Мы приехали вечером, когда солнце уже садилось, и белые стены усадьбы казались от его лучей нежно-розовыми. Черепица отливала чистой медью, флюгерный петух сиял, а зеркальная зыбь воды вспыхивала так, словно на волнах качалось несметное множество золотистых апельсинов.
Дилижанс оставил нас с вещами у полуразрушенной белокаменной стены, увитой чахлым плющом, и скрылся в облаке тончайшей меловой пыли, подобный видению фата-моргана. И, едва стук его колёс перестал быть слышен, со всех сторон на меня – городского жителя – навалилась сухая, плотная, знойная тишина – тишина, которую неловко было нарушить хотя бы словом.
И я молча разглядывал выщербленную каменную кладку, площадку солнечных часов, подъездную дорожку, вымощенную жёлтой шестиугольной плиткой, и яблони – яблони без конца, сплетающиеся ветвями, наваливающиеся на стену, на крышу усадьбы, теснящие даже самих хозяев с обетованной земли Сассекса.
Холмс не торопил меня. Лениво соскользнув с подножки дилижанса, он бросил свой багаж на траву, ослабил узел галстука, сунул руки в карманы своих летних кремовых брюк и, щурясь на солнце с блаженным видом, беззаботно отдыхал от городской суеты и от тряской дороги.
Наше безмолвное созерцание было прервано приблизительно через четверть часа. Сначала я услышал стук колёс, а потом, повернув голову, увидел на подъездной дорожке приближающуюся к нам двуколку и в ней смазливого молодого человека лет двадцати пяти с ослепительным пробором и умными наглыми глазами хорошего слуги в плохо поставленном доме.
- Добро пожаловать, мастер Холмс! - приветливо, но излишне вольно воскликнул он, называя Холмса, как младшего в семействе, но как-то вывихнуто. – Нечасто же вы навещаете родовое гнездо. Ваш багаж?
Он ловко подхватил наши чемоданы и взвалил на свою повозку, а потом пристально уставился на меня – так, что я даже почувствовал некоторую неловкость.
- Смотрите, Уотсон, - сказал Холмс, усмехнувшись, - это управляющий нашим имением, Джон Уолкер. Прежде его, правда, звали Уоркер, но бог не допустил такого явного несоответствия человека своему имени, и в метрике фамилию перепутали, да так и оставили.

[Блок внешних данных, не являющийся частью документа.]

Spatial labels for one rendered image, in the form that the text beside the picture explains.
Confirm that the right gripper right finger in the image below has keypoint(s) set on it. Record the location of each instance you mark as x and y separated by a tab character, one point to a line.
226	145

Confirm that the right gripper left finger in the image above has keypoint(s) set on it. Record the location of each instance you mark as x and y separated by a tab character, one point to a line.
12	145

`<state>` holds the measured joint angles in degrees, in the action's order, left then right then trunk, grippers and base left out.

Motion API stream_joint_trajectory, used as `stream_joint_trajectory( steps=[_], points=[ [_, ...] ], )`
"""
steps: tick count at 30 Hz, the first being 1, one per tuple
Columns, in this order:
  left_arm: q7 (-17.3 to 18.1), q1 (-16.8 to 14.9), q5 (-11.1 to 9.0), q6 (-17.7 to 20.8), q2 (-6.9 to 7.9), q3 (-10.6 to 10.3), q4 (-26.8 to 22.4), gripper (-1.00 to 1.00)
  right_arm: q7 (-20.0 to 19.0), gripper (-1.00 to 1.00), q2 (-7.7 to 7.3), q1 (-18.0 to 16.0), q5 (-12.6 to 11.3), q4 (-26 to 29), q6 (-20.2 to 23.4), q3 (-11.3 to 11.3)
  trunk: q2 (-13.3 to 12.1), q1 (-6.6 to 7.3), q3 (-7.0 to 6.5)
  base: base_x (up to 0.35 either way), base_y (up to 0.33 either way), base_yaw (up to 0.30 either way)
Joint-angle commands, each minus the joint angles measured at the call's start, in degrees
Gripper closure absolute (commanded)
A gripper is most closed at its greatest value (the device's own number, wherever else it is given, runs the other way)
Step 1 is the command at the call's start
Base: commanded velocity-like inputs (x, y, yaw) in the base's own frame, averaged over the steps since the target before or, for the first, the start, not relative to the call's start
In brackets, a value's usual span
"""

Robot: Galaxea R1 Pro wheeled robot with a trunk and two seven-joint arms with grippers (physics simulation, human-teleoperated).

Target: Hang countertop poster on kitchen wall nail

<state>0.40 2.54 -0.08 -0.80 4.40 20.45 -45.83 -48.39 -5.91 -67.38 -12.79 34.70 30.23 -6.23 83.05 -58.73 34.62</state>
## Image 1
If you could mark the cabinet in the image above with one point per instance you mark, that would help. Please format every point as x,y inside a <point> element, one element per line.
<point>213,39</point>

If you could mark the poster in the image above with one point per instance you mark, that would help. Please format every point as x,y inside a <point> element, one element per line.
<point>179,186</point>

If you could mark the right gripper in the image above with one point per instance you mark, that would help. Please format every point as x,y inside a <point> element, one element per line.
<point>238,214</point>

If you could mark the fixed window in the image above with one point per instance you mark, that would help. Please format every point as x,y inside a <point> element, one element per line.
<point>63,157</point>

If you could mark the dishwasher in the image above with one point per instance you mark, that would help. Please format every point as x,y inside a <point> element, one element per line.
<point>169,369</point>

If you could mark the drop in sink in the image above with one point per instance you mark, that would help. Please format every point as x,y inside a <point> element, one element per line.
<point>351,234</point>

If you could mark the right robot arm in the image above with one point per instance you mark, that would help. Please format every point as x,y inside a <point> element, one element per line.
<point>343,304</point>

«Перепутанный» Уолкер радостно осклабился, обнажив великолепные зубы, и, уронив голову в изящном поклоне, спросил в свою очередь:
- Уотсон? Доктор Уотсон, разумеется? Биограф мастера Холмса?
- Уолкер, вы путаетесь в обращениях – с лёгкой досадой в глоссе заметил Холмс. – Обращаться «мастер» принято, называя затем по имени. А поскольку вы...
- Как вам будет угодно, мастер Шерлок, - снова ослепительно улыбнулся этот нахал.
- Такое впечатление, что он знает про вас страшную тайну, - шепнул я Холмсу, когда Уолкер снова взгромоздился на козлы. – Отчего вы так снисходительны к нему? К тому же, он моложе вас лет на десять.
Холмс покачал головой, и с этого момента начались загадки Сассекса.
- Он вовсе не моложе – он двумя годами старше меня, ровесник вам, - сказал Холмс.
- Не может быть! Он, верно, знает средство Макропулоса?
Холмс хотел что-то ответить, но в это миг Уолкер, устроивший багаж со всеми удобствами, воззвал к нам с предложением садиться в экипаж.
- Не стоит из-за пол сотни шагов, - откликнулся Холмс. – Приготовьте комнаты, а мы пока что погуляем и подышим воздухом.
Он взял меня под руку и повлёк за собой.
- Я хочу вам показать небольшую бухту. Вы не очень устали с дороги? Ну да ничего, будете лучше есть за ужином и крепче спать ночью, - и он рассмеялся своим особенным неповторимым смехом, видя который – именно видя, я не оговорился, ибо смеялся он почти беззвучно – редкий человек мог удержаться от того, чтобы не расхохотаться вслед за ним, даже если перед этим на душе его были сплошные тучи. Но смеялся Холмс нечасто, и я удивился, не видя достаточного повода для веселья. Но он тащил меня довольно быстро, и было не до психологических размышлений – приходилось смотреть под ноги, чтобы не спотыкнуться о валуны, которых здесь оказалось великое множество.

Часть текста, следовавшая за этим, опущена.